The entrance to the Nazi death camp Auschwitz-Birkenau with the lettering 'Arbeit macht frei' ('Work makes you free'). (Joel Saget/AFP)
The entrance to the Nazi death camp Auschwitz-Birkenau with the lettering 'Arbeit macht frei' ('Work makes you free'). (Joel Saget/AFP)

WARSAW, Poland — The Auschwitz museum on Tuesday launched a multi-lingual computer application that writers can use to avoid the mistake of referring to Nazi German death camps as being “Polish.”

Warsaw routinely requests corrections when global media or politicians describe as “Polish” former death camps like Auschwitz set up by Nazi Germany in occupied Poland during World War II.

The move comes after Poland’s new right-wing government proposed jail terms of up to five years for anyone who refers to Nazi death camps as Polish.

Even if the word “Polisf” is used as a geographical indicator, Poles insist the term can give the impression that they bore some responsibility for the Holocaust.

US President Barack Obama used the term in 2012 and later expressed “regret.”

Dubbed “Remember,” the application is intended “to help avoid the use of the term ‘Polish concentration camps’ or ‘Polish death camps’ in 16 languages,” according to a statement issued by the Auschwitz state museum in Oswiecim, southern Poland on Tuesday.

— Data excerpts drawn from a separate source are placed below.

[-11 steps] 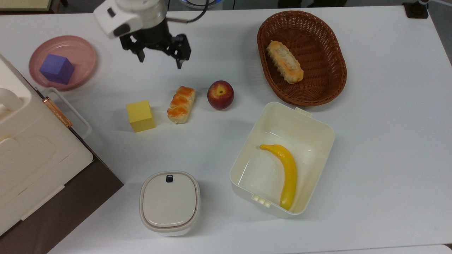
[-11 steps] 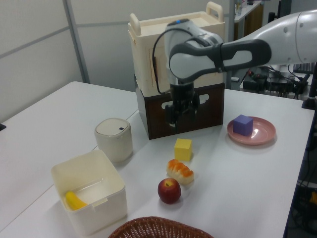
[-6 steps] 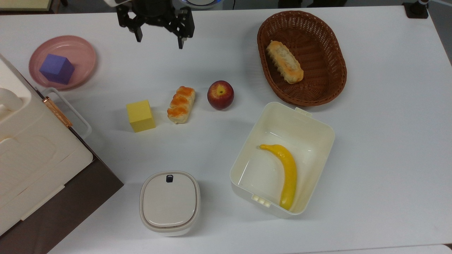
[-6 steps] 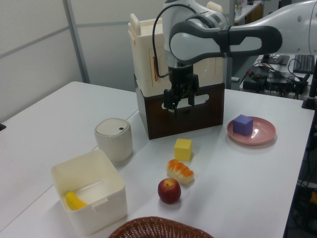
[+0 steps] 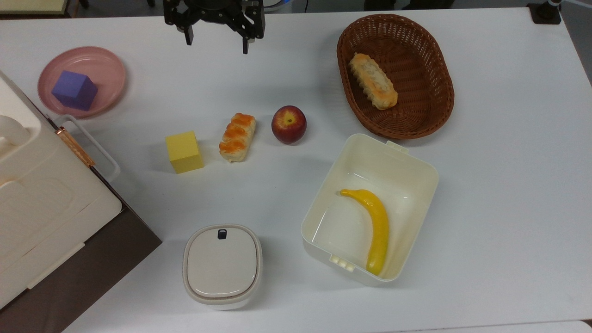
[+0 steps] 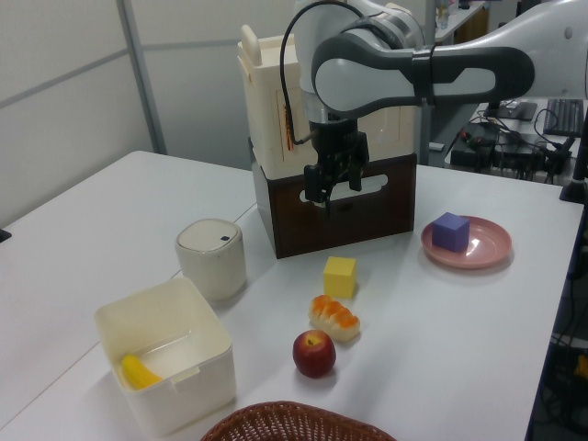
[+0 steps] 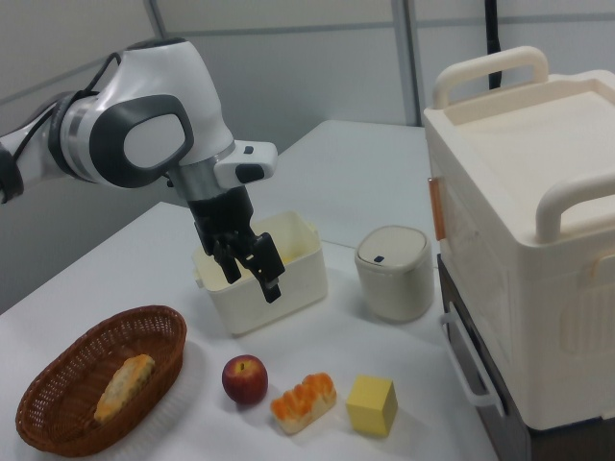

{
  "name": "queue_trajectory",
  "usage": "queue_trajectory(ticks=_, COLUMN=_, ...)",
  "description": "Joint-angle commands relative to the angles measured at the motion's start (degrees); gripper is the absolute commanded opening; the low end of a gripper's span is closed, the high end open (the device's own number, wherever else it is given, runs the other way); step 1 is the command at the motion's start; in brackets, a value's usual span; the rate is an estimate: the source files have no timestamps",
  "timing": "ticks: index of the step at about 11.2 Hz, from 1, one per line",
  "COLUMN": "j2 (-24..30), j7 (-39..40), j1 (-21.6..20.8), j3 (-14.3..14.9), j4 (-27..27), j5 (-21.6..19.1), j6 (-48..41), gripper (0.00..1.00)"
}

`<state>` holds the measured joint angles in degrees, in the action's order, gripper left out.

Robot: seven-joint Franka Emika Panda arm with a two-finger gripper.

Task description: Put the purple cube on a plate

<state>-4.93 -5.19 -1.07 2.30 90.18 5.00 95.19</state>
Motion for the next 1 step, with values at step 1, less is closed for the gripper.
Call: queue_trajectory(ticks=1, j2=1.3, j7=-0.2, j1=-0.7, j3=0.9, j4=0.7, j5=0.5, j6=-1.2, gripper=1.0)
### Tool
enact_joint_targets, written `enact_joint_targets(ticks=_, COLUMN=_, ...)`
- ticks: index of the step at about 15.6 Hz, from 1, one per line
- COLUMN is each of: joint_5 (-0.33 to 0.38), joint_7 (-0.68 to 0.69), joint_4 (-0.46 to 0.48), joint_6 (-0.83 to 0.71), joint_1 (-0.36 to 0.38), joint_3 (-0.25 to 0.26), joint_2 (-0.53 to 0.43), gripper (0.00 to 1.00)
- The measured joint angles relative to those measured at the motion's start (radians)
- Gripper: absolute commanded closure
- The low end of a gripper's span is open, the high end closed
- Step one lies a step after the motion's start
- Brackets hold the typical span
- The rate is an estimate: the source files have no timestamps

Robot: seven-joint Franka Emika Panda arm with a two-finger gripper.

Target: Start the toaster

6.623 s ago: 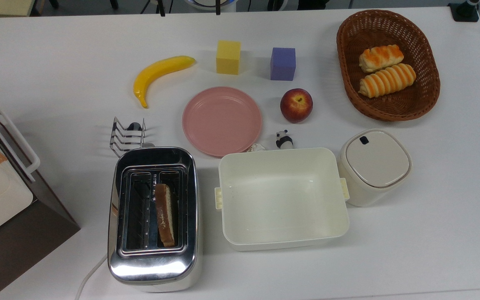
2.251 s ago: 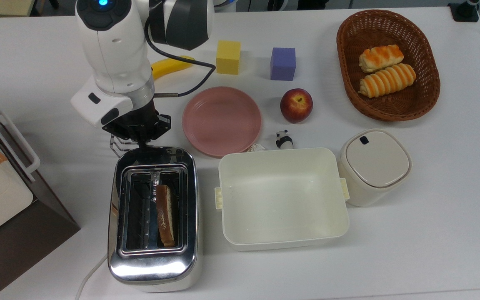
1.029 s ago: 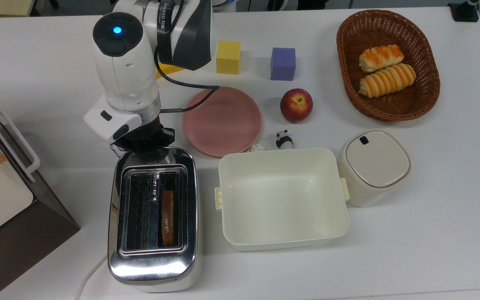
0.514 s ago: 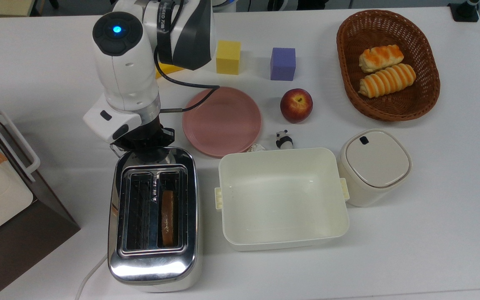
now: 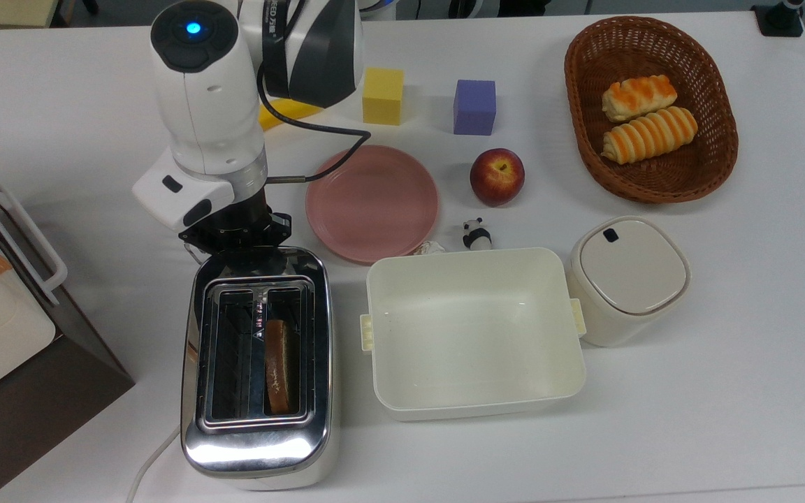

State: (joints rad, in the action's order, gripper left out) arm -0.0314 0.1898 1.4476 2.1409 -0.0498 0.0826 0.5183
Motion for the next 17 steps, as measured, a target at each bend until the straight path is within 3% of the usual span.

A picture taken just after the liberation by the Soviet army in January 1945 shows a group of children wearing concentration camp uniforms behind barbed wire fencing in the Auschwitz Nazi concentration camp. (AP Photo/File)
A picture taken just after the liberation by the Soviet army in January 1945 shows a group of children wearing concentration camp uniforms behind barbed wire fencing in the Auschwitz Nazi concentration camp. (AP Photo/File)

Poland was attacked and occupied by Nazi Germany in World War II and was among the hardest hit by the conflict, losing six million of its citizens between 1939 and 1945, including three million Jews in the Holocaust.